L’introduzione dei luoghi sponsorizzati e la vendita di Pokemon GO Plus completano un mosaico ancora tutto da disegnare, ma in ballo ci sono oltre 10 miliardi di dollari di capitalizzazione in cerca di argomenti forti per sostenere questo livello di valutazione: agli azionisti la sindrome del Tamagotchi preoccupa, e non poco. Del resto chi ha acquistato le azioni a quota 38 dollari, investendo i propri denari in Pokémon sparsi per il mondo, non può che guardare con grande preoccupazione a cosa può accedere ora: tu le compreresti le azioni Nintendo al prezzo di 38 dollari? Pensaci e poi verifica il prezzo tra poche settimane.
Pokémon GO sarà il gioco dell’estate: bisogna rassegnarsi a nuovi e ulteriori casi di cronaca bislacchi determinati da persone in cerca di Pokémon nelle condizioni più assurde e con esiti a volte anche tragici; bisogna abituarsi ai Pokémon in prima pagina, tra una strage e l’altra; bisogna sapere che la caccia alla query “Pokémon GO” può fare la differenza nel traffico in entrata di un sito Web che si nutre di pubblicità. Bisogna farsene una ragione: quando un progetto diventa fenomeno collettivo non può che esserci qualcosa di estremamente buono nella sua ideazione, ma al tempo stesso un veleno virale entra in circolo creando dipendenza. Bisogna altresì avere consapevolezza del fatto che quella di Pokémon GO sarà una parabola probabilmente rapida, il cui vertice massimo arriverà probabilmente nei mesi autunnali (previsione che dipende in gran parte dai colpi di coda che gli stakeholder saranno in grado di affondare nei mesi successivi). Il merchandising, il gaming e la tv approfitteranno del colpo di coda dei Pokémon fino a spremerne ogni risorsa durante la corsa natalizia, quindi inizierà una fase di lento e progressivo fade-out, da cui Nintendo cercherà ovviamente di sfuggire con uno sforzo anti-gravitazionale immenso fatto di creatività e investimenti: cambiare per vivere, rinnovare per resistere, rilanciare per monetizzare.

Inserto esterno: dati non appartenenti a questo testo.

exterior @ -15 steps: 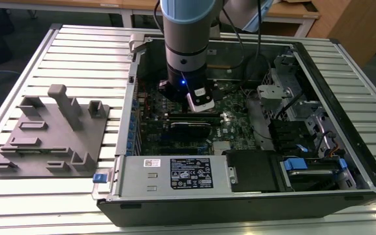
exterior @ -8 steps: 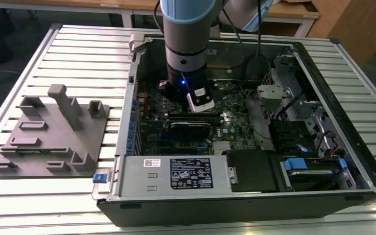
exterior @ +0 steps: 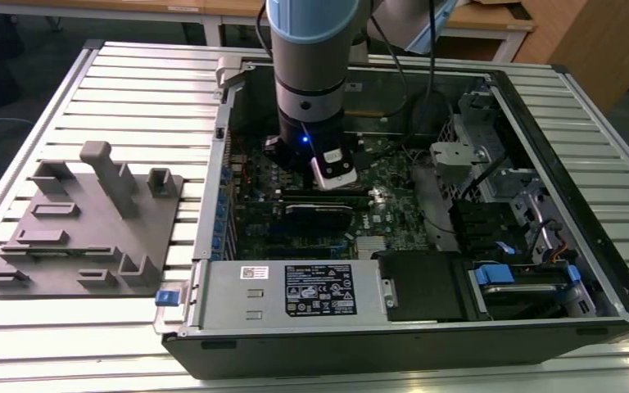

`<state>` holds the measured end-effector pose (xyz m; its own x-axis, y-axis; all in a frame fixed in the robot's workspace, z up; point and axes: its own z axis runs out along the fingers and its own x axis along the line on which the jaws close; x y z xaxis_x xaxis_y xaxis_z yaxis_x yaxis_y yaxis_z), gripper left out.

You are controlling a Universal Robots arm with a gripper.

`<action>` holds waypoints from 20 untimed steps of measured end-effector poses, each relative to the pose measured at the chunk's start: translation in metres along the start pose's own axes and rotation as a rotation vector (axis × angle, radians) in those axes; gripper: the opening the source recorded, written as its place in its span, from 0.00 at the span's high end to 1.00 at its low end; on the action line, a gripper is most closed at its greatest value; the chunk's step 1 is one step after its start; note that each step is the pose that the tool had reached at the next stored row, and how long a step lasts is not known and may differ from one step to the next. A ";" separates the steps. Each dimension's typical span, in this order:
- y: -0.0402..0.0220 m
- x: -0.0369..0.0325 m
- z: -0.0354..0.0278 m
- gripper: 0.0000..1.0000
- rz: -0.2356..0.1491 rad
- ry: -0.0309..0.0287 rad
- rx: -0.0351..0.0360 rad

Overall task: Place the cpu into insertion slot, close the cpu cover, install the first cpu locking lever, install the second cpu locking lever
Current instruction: 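Install the second cpu locking lever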

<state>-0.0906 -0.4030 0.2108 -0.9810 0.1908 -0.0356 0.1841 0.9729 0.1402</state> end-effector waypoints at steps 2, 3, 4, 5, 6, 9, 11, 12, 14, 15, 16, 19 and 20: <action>-0.0002 0.0003 0.0008 0.89 0.000 0.0001 0.0002; -0.0003 0.0004 0.0009 0.89 0.000 0.0002 0.0003; -0.0002 0.0004 0.0014 0.89 -0.002 0.0003 -0.0001; -0.0002 0.0004 0.0018 0.89 -0.005 0.0007 -0.0003; -0.0002 0.0005 0.0020 0.89 -0.011 0.0015 -0.0004; -0.0001 0.0007 0.0030 0.89 -0.039 0.0056 -0.0012; 0.0003 0.0009 0.0036 0.89 -0.054 0.0077 -0.0018; 0.0005 0.0010 0.0039 0.89 -0.061 0.0086 -0.0022; 0.0009 0.0015 0.0051 0.89 -0.071 0.0101 -0.0039; 0.0013 0.0018 0.0056 0.89 -0.075 0.0108 -0.0043; 0.0017 0.0020 0.0060 0.89 -0.079 0.0115 -0.0044; 0.0018 0.0020 0.0061 0.89 -0.082 0.0119 -0.0045; 0.0018 0.0021 0.0062 0.89 -0.082 0.0119 -0.0045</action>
<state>-0.0919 -0.4001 0.2048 -0.9934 0.1092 -0.0354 0.1032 0.9845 0.1417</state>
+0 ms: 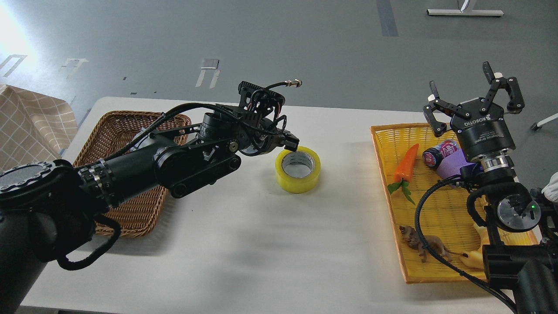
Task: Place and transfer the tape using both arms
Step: 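Raise the left gripper away from the tape roll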
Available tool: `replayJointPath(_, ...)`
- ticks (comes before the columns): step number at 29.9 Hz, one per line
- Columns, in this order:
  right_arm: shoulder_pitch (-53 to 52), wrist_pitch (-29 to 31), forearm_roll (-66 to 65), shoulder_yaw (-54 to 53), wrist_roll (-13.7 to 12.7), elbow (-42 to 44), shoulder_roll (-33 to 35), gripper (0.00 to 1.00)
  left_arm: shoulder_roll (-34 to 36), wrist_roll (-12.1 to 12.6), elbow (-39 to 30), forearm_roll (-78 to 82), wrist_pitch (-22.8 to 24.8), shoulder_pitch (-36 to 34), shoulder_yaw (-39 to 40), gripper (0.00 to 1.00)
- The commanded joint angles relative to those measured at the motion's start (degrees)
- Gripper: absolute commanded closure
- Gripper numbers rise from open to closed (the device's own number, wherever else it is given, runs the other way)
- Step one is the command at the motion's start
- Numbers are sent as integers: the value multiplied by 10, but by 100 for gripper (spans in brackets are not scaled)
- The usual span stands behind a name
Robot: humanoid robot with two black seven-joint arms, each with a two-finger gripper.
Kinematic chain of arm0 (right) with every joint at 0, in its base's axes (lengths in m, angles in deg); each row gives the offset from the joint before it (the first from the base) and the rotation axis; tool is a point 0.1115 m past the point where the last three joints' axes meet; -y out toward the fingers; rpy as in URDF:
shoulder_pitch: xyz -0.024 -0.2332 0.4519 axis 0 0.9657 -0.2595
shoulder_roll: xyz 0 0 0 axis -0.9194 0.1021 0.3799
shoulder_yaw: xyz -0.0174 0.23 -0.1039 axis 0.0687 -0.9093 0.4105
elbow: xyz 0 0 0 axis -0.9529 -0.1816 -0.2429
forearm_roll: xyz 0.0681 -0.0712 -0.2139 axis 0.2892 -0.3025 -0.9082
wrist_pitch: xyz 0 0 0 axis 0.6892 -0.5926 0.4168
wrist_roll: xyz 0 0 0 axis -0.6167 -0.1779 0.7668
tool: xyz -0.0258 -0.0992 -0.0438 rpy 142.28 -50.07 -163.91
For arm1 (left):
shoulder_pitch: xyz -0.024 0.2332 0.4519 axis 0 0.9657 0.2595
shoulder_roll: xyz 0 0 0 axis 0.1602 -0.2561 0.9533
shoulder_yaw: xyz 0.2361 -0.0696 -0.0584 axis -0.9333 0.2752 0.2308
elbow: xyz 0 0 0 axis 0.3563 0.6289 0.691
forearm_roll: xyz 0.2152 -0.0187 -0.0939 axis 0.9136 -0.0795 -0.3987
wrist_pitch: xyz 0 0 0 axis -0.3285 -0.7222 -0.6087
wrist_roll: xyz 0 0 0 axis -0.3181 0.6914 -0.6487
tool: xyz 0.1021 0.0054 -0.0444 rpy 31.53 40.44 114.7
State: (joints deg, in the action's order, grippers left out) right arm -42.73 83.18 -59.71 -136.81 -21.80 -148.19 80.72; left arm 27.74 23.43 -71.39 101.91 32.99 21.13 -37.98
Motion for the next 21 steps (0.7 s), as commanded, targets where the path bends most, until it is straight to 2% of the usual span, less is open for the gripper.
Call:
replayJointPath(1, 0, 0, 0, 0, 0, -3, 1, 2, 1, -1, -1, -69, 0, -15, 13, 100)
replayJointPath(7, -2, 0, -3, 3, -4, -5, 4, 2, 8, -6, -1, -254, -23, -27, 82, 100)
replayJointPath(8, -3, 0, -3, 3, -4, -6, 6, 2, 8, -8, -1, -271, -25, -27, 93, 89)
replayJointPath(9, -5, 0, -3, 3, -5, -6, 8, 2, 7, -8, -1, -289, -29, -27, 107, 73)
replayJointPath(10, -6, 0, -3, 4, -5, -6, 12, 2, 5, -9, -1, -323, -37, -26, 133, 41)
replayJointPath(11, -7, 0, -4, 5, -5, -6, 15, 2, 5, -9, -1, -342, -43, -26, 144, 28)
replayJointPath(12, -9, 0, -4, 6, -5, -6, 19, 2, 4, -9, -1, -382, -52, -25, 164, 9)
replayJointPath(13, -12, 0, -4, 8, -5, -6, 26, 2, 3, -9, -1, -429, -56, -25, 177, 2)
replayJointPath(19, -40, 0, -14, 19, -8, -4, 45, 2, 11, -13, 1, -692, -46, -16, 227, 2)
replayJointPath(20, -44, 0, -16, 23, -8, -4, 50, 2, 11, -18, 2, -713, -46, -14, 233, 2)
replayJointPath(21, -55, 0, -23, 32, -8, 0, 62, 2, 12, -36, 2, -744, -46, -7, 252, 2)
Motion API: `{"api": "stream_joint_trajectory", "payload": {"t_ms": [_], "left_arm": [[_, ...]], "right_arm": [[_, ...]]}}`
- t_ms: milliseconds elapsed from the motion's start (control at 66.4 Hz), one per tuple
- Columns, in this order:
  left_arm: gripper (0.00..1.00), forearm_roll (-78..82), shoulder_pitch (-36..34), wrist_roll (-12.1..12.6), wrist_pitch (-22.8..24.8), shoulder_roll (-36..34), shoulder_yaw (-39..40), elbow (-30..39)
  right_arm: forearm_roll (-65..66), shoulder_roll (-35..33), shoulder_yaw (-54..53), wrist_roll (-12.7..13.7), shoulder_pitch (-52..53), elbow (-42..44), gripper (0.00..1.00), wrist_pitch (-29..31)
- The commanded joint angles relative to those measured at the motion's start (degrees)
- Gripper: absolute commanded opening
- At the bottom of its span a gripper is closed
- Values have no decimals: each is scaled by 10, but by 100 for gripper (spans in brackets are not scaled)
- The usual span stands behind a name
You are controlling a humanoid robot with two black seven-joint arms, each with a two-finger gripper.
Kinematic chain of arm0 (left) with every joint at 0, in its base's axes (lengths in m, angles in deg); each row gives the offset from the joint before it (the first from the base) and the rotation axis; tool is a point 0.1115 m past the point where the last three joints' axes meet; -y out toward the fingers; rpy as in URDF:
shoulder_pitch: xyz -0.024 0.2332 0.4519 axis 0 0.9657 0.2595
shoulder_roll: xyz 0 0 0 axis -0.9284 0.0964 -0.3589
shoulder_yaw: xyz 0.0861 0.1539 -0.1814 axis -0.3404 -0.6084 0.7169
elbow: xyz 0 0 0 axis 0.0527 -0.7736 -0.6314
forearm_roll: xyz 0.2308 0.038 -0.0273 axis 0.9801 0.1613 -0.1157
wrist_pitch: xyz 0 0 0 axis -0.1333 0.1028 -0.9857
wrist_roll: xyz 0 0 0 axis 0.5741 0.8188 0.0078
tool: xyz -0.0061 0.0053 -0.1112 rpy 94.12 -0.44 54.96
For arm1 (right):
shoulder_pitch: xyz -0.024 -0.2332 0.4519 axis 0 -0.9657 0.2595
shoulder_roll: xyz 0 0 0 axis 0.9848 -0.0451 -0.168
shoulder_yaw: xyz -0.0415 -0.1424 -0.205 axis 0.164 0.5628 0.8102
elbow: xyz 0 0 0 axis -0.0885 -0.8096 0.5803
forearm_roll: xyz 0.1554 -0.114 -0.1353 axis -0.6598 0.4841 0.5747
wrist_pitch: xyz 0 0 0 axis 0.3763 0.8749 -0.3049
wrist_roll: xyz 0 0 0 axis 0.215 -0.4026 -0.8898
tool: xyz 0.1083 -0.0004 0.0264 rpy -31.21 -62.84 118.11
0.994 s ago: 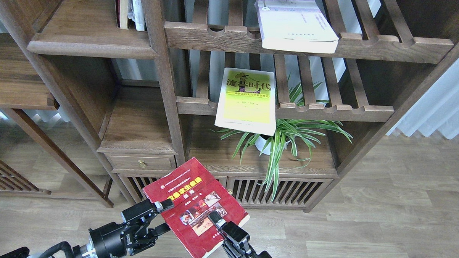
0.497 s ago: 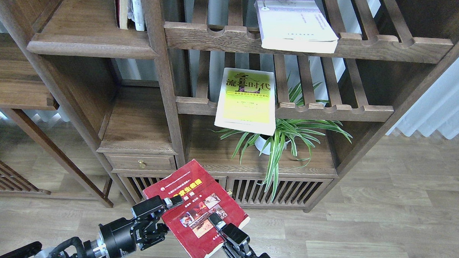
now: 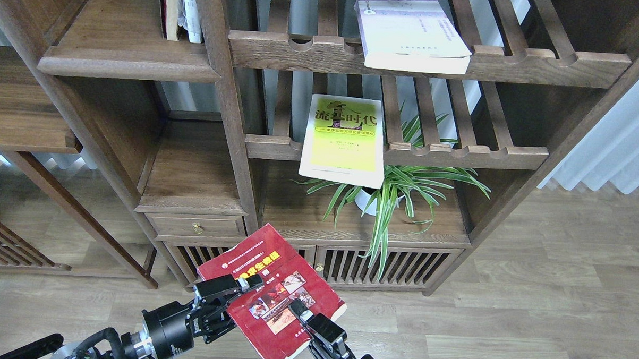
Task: Organize books on shelf
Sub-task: 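Grasp the red book with the left gripper and open the right gripper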
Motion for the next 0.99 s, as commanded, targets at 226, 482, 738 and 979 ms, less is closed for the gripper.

Il punto di non-ritorno lo abbiamo comunque ormai identificato: quando si inizierà a parlare di “Pokémon GO addicted” tutto sarà compiuto: sarà il momento di cercare altro, altrove, per mettere in mano al mondo un nuovo giochino con cui dimenticare l’amaro del quotidiano attraverso una abbuffata bulimica di virtualità. Del resto è questo che si va cercando: non un pulcino da accudire, non animaletti da catturare, ma una realtà alternativa a cui affidare i propri sogni.